The prize displays are the two Olympic medals won by American Chandler Egan in the 1904 games, a team gold and an individual silver.

And they're not so much a piece of golf history as they are international sports history: They're the oldest Olympic medals from any sport known to exist.

"The Olympics has not had a connection with golf for so long that to have the gold and silver medals, knowing how rare they are, was quite an acquisition for us," said Brodie Waters, senior director of institutional advancement for the Hall of Fame.

Egan, who won the U.S. Amateur before the Olympics, passed away in 1936. His effects were boxed and stored by his daughter, Eleanor Egan Everett, who died in 2012 at the age of 101 in Chagrin Falls, Ohio.

Her son, Morris Everett, found the medals when he was cleaning out her home. They were in a metal box on a bookshelf.

"Everyone forgot about them," said Tony Parker, the Hall of Fame's historian. "They opened up the box, and lo and behold, these medals."

Waters said finding the medals and other artifacts (such as a team trophy and rare photographs of the Olympic competition), were more difficult than obtaining items for past exhibits.

"We had given up trying to find a medal," Waters said. "We've had pretty good success in the past obtaining artifacts but since there was no Hall of Fame player attached to this and nothing had happened for 112 years, there wasn't much clarity on whether the artifacts existed."
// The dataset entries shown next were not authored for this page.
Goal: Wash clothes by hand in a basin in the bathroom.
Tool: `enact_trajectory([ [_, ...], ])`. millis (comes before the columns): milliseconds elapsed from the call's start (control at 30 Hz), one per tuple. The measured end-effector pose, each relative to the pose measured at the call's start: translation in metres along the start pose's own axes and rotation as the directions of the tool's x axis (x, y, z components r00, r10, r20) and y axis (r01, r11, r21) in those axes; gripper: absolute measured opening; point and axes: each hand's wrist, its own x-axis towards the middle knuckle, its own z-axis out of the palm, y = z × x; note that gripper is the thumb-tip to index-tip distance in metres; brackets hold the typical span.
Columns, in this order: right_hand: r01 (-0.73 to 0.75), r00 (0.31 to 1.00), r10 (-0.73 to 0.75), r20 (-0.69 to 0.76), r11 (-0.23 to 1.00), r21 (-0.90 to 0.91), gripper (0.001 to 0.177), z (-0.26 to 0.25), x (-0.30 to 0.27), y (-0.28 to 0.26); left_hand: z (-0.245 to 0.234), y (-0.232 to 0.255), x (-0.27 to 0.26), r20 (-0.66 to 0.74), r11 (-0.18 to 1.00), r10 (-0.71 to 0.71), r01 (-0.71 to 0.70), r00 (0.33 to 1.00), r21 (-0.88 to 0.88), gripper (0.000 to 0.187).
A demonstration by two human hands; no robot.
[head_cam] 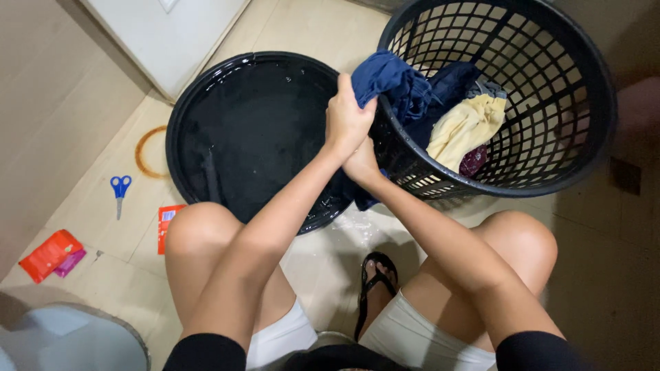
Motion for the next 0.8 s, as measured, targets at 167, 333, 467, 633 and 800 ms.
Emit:
enact_trajectory([
  [167,0.053,0.992,-0.041,-0.119,0.993,0.104,0.029,-0.002,0.034,0.0,-0.036,0.016,-0.01,-0.075,0.946,0.317,-0.321,0.946,-0.049,0.072],
  [333,0.005,0.946,0.185,-0.267,0.813,0.582,0.026,-0.013,0.05,-0.083,-0.051,-0.052,-0.052,-0.116,0.965,0.238,-0.248,0.964,-0.084,0.084],
  [467,-0.125,0.949,0.315,0.013,0.338,0.933,0.028,-0.016,0.069,-0.106,-0.094,-0.035,-0.081,-0.033,0.862,0.381,-0.342,0.924,0.375,0.12],
  [633,-0.182,0.946,0.291,0.141,0.118,0.976,0.024,0.004,0.056,-0.129,-0.088,-0.046,-0.075,-0.159,0.883,0.454,-0.467,0.876,-0.051,0.124],
  [800,-0.205,0.978,0.082,0.193,0.165,0.965,0.036,0.031,0.038,-0.133,-0.072,-0.072,-0.058,-0.211,0.91,0.063,-0.142,0.976,-0.389,0.08],
])
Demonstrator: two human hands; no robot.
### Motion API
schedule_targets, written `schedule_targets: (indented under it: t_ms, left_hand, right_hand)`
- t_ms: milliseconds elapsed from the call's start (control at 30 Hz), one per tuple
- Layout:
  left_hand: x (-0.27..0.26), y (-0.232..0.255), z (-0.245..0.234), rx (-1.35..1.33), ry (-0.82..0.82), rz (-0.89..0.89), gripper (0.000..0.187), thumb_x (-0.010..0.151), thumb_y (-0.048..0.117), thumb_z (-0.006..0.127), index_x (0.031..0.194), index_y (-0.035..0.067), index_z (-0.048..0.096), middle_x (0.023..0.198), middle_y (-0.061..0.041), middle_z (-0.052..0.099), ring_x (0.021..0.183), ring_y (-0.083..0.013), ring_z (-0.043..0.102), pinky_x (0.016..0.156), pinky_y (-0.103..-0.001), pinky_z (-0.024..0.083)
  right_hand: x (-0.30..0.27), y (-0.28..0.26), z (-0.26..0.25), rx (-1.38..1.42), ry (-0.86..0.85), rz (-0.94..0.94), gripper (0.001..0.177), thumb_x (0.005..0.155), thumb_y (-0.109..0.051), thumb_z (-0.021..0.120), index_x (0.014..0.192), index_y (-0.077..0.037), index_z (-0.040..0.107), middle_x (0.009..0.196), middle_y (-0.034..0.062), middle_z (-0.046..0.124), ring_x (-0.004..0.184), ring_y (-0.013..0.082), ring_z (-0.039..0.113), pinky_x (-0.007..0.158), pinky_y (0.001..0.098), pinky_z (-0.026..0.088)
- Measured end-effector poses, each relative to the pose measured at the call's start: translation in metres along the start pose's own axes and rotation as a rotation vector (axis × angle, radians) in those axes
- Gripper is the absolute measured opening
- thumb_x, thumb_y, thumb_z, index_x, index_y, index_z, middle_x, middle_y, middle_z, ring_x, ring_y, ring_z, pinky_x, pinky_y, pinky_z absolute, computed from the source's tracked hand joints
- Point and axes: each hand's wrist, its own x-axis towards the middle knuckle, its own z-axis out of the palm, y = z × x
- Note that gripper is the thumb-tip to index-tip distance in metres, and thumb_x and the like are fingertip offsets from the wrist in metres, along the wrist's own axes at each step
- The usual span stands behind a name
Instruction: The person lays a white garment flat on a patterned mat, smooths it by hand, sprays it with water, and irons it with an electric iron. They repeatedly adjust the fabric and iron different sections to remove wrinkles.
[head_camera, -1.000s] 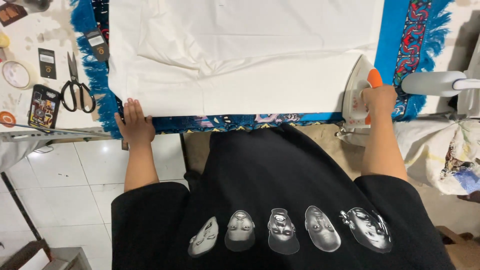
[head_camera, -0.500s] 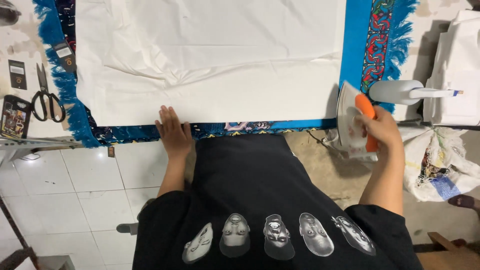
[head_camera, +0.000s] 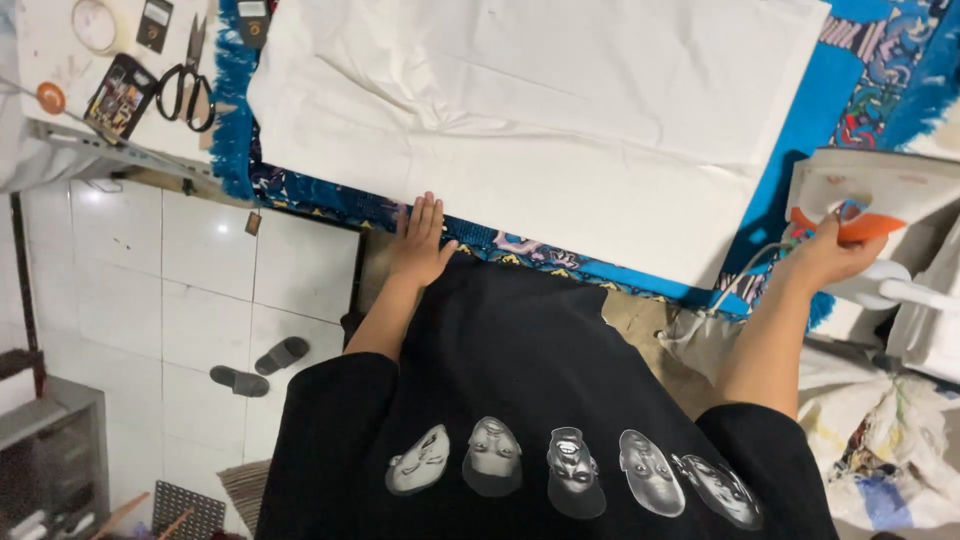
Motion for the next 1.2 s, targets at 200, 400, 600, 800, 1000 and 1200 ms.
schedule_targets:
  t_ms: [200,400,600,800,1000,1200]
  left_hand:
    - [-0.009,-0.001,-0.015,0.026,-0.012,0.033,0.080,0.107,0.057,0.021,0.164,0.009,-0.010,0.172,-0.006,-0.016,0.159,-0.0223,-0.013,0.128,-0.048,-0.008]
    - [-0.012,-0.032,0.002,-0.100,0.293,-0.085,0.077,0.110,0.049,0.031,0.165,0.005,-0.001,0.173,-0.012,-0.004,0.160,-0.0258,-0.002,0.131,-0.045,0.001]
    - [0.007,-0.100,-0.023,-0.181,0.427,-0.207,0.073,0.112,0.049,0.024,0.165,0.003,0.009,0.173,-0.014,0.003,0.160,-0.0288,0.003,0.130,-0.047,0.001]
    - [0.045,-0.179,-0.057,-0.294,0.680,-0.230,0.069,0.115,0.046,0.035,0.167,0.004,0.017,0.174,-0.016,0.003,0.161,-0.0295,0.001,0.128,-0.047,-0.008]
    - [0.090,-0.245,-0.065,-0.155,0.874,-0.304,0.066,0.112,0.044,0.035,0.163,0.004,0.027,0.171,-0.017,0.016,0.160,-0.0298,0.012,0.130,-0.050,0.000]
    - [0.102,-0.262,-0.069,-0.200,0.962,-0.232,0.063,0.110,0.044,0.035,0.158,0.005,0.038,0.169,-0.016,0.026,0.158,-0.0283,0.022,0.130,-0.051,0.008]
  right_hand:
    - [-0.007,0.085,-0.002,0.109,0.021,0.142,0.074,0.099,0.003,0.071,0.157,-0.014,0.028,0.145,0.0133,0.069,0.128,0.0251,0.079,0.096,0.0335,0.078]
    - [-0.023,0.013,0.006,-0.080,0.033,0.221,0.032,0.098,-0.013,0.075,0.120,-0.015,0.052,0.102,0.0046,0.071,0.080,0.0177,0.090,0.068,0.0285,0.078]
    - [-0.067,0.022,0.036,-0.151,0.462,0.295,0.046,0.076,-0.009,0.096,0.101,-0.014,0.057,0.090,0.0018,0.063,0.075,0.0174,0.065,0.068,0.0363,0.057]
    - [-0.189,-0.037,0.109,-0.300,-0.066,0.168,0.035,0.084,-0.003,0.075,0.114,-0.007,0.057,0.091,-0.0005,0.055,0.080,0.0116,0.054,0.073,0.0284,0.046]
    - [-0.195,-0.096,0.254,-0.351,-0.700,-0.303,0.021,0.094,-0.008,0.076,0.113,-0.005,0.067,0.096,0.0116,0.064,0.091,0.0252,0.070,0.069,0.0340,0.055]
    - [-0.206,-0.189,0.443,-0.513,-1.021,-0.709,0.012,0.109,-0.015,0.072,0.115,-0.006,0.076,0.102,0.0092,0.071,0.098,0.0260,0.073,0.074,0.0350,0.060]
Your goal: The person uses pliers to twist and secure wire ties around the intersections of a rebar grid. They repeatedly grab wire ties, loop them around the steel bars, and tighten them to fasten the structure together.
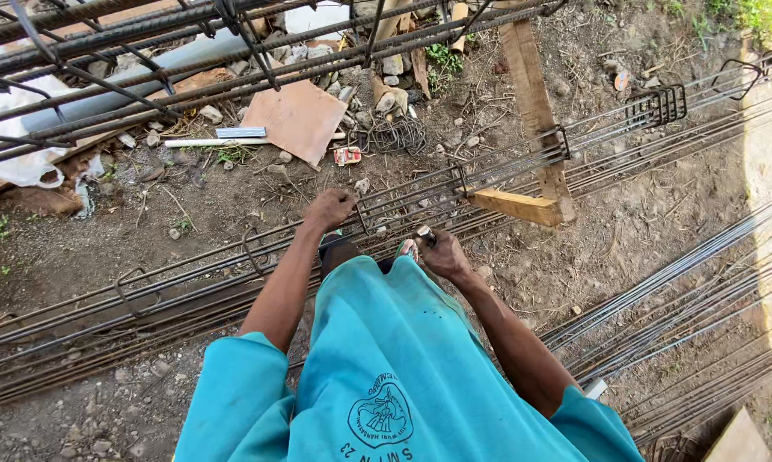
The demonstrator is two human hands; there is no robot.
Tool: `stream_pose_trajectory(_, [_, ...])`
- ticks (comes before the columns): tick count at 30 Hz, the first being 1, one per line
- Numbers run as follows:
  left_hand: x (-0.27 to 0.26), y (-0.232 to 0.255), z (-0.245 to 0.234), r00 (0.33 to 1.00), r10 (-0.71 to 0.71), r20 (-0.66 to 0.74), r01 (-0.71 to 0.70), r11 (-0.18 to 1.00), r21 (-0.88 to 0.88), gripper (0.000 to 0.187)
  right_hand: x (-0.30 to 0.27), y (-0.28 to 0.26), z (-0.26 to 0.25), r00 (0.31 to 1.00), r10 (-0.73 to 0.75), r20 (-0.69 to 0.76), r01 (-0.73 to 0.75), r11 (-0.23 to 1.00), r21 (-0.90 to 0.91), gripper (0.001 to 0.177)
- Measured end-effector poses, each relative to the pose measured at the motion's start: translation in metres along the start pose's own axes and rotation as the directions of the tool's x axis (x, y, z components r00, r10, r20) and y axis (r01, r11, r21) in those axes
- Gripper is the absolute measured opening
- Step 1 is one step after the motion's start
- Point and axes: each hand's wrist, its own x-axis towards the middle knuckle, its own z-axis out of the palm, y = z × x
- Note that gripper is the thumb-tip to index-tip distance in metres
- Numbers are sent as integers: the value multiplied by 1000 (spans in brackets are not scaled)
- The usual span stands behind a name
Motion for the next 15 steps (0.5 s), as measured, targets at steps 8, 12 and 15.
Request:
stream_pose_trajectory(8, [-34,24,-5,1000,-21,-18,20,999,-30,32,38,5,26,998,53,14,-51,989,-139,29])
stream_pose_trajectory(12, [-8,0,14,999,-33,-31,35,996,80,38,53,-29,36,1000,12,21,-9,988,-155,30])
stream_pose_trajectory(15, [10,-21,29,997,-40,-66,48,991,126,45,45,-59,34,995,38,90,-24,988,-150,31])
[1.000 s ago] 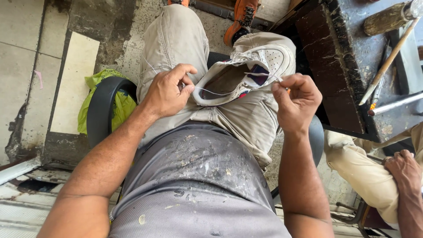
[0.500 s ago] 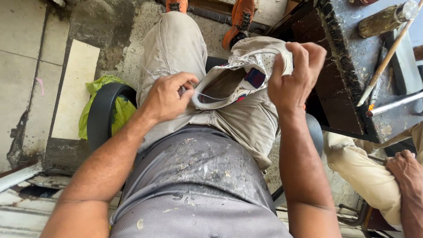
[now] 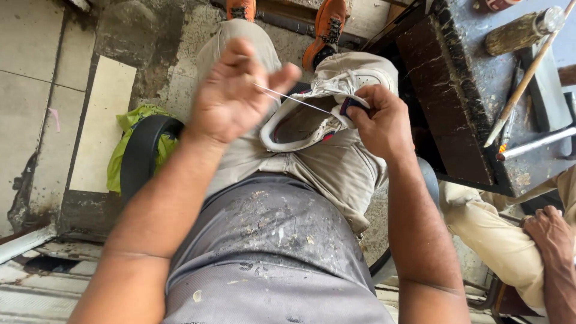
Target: Hand-stitching the sole of a white sneaker using a needle and thread
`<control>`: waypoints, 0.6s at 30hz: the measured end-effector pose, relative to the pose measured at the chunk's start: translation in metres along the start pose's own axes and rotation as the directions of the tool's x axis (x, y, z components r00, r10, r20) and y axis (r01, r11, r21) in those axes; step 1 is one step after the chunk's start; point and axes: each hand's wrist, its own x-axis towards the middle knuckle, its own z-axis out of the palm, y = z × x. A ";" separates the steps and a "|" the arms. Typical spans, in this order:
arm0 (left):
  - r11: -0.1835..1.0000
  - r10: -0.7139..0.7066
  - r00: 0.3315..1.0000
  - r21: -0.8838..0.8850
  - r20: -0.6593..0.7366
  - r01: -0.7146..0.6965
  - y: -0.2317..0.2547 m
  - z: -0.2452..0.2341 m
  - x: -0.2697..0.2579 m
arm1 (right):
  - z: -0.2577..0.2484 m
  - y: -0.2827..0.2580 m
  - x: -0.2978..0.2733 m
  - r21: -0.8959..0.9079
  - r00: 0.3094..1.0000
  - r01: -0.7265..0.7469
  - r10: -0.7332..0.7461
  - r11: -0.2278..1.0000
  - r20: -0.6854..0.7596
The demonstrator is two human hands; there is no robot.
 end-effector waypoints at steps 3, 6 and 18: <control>0.992 -0.120 0.992 0.051 0.050 0.117 -0.023 0.030 0.021 | -0.002 -0.001 -0.005 0.058 1.000 -0.012 0.010 0.998 0.030; 0.470 -0.170 0.985 0.876 -0.033 0.110 -0.015 0.026 0.031 | -0.014 0.023 -0.014 -0.113 0.985 0.171 -0.167 0.979 0.043; 0.815 -0.444 0.718 0.090 -0.535 0.572 -0.137 -0.043 0.034 | -0.019 0.096 0.003 -0.449 0.997 0.044 -0.012 0.892 0.073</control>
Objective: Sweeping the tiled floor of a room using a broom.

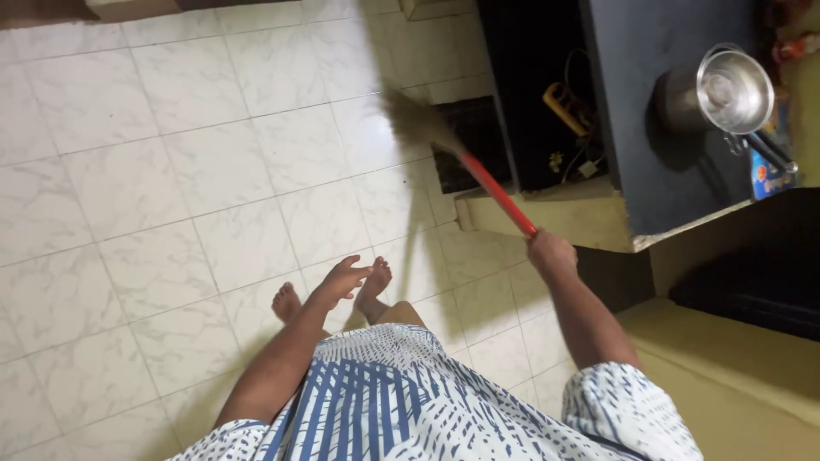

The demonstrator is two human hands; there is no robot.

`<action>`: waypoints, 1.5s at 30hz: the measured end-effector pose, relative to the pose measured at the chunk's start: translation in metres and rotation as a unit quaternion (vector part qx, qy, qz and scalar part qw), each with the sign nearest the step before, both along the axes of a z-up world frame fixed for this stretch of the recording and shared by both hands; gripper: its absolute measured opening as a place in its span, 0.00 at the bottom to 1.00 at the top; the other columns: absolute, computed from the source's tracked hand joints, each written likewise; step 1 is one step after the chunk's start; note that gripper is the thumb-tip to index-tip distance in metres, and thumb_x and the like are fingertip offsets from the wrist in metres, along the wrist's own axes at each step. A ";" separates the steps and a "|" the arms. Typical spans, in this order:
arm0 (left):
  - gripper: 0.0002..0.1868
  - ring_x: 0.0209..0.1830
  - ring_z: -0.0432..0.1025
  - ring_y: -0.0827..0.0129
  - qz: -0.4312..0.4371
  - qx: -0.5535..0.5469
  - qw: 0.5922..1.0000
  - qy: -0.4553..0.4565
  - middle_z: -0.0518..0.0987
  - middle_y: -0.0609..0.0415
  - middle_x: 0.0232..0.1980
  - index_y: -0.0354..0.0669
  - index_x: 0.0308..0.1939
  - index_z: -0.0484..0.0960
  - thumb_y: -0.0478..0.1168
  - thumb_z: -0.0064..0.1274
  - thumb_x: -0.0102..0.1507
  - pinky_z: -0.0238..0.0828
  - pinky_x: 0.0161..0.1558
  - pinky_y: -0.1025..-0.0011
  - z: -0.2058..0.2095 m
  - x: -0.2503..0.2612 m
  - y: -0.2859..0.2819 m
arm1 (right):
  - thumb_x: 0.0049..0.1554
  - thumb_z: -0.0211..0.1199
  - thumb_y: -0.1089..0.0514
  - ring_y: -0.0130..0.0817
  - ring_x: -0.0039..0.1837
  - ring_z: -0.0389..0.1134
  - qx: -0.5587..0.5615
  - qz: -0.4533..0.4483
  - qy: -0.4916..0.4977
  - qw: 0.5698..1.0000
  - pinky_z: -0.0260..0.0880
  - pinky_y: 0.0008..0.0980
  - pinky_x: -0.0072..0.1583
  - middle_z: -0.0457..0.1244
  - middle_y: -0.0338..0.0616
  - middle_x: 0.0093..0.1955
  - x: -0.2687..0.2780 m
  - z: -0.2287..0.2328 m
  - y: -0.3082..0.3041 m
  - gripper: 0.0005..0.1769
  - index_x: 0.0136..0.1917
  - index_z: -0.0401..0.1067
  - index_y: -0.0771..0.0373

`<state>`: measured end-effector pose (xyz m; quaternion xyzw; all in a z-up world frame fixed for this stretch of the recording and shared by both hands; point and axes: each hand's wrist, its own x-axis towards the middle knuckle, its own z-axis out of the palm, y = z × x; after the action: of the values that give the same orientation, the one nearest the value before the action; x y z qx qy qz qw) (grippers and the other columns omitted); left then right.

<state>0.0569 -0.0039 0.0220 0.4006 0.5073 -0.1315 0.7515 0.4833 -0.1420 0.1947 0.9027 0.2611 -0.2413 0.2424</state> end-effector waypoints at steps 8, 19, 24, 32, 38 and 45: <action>0.46 0.53 0.75 0.62 0.024 0.019 0.999 -0.034 0.79 0.48 0.63 0.45 0.77 0.60 0.59 0.56 0.60 0.73 0.40 0.64 0.003 0.068 -0.018 | 0.62 0.52 0.39 0.54 0.50 0.74 0.261 -0.087 0.210 0.938 0.73 0.49 0.52 0.70 0.58 0.49 -0.073 -0.072 -0.006 0.26 0.62 0.71 0.60; 0.32 0.39 0.76 0.55 0.584 0.019 0.801 -0.132 0.73 0.41 0.47 0.33 0.69 0.57 0.35 0.55 0.66 0.79 0.34 0.60 -0.044 0.022 -0.035 | 0.56 0.68 0.53 0.51 0.42 0.64 0.133 0.096 0.544 0.823 0.64 0.48 0.44 0.68 0.60 0.48 -0.266 -0.101 0.118 0.36 0.73 0.61 0.64; 0.38 0.34 0.74 0.62 0.567 -0.059 0.820 0.053 0.71 0.45 0.48 0.50 0.71 0.54 0.31 0.55 0.60 0.73 0.27 0.63 -0.029 0.059 0.011 | 0.56 0.58 0.60 0.27 0.28 0.60 0.112 -0.171 0.631 0.748 0.55 0.29 0.26 0.67 0.46 0.39 -0.249 -0.076 0.141 0.29 0.70 0.60 0.64; 0.42 0.32 0.74 0.61 0.284 -0.012 0.950 -0.132 0.74 0.43 0.47 0.44 0.71 0.55 0.25 0.55 0.55 0.78 0.25 0.65 -0.094 0.206 0.041 | 0.67 0.47 0.37 0.21 0.30 0.55 0.224 -0.597 0.476 0.606 0.57 0.22 0.31 0.57 0.32 0.33 -0.200 -0.063 0.127 0.20 0.46 0.63 0.52; 0.39 0.18 0.72 0.62 0.172 0.003 0.975 -0.140 0.78 0.46 0.38 0.44 0.68 0.65 0.30 0.58 0.52 0.71 0.20 0.64 0.086 0.168 0.122 | 0.67 0.41 0.33 0.28 0.35 0.58 0.326 -0.614 0.501 0.515 0.66 0.31 0.38 0.57 0.35 0.35 -0.248 0.026 0.178 0.26 0.46 0.62 0.56; 0.43 0.19 0.72 0.62 0.278 0.060 0.956 -0.068 0.76 0.39 0.34 0.46 0.73 0.59 0.29 0.56 0.54 0.70 0.19 0.67 0.102 0.038 0.151 | 0.69 0.31 0.34 0.38 0.46 0.70 0.093 -0.510 0.700 0.491 0.72 0.33 0.43 0.65 0.42 0.45 -0.301 0.066 0.230 0.32 0.55 0.63 0.62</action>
<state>0.0954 0.1467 0.1244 0.2967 0.5531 0.1408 0.7657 0.1825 0.0877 0.2604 0.4306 -0.1404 -0.8496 -0.2703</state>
The individual gold medal for the 1904 Olympics was claimed by Canadian George Lyon, who defeated Egan 3 and 2 in the match-play final. Lyon's medal has long since disappeared, thought to have been sold in the 1930s during the depression.

The medals will be on display until mid-September before returned to the family. The Hall of Fame will receive replacement items from the Rio competition, such as scorecards, clubs, balls, gloves and uniforms from the players who medal.

Whose items will be on display is becoming increasingly hard to forecast, with McIlroy and Scott among the male players opting out. But 15 days before the teams will be finalized, no top female player has announced she is not going to Rio.

"I would think it would be some women with the concerns over Zika," Alcott said. "But I think the women really treasure this once-in-a-lifetime opportunity. They're very, very good about playing for their country. They really honor that a lot."

Alcott said she believes the men's schedule, in which a World Golf Championship, the Open, the PGA, the Olympics and the FedEx Cup playoffs are all packed into a two-month period, might be more of a factor than Zika.

"Everybody has their own reasons, and I'm not going to judge why someone would not want to go," she said. "There is a lot on the line in other [events]."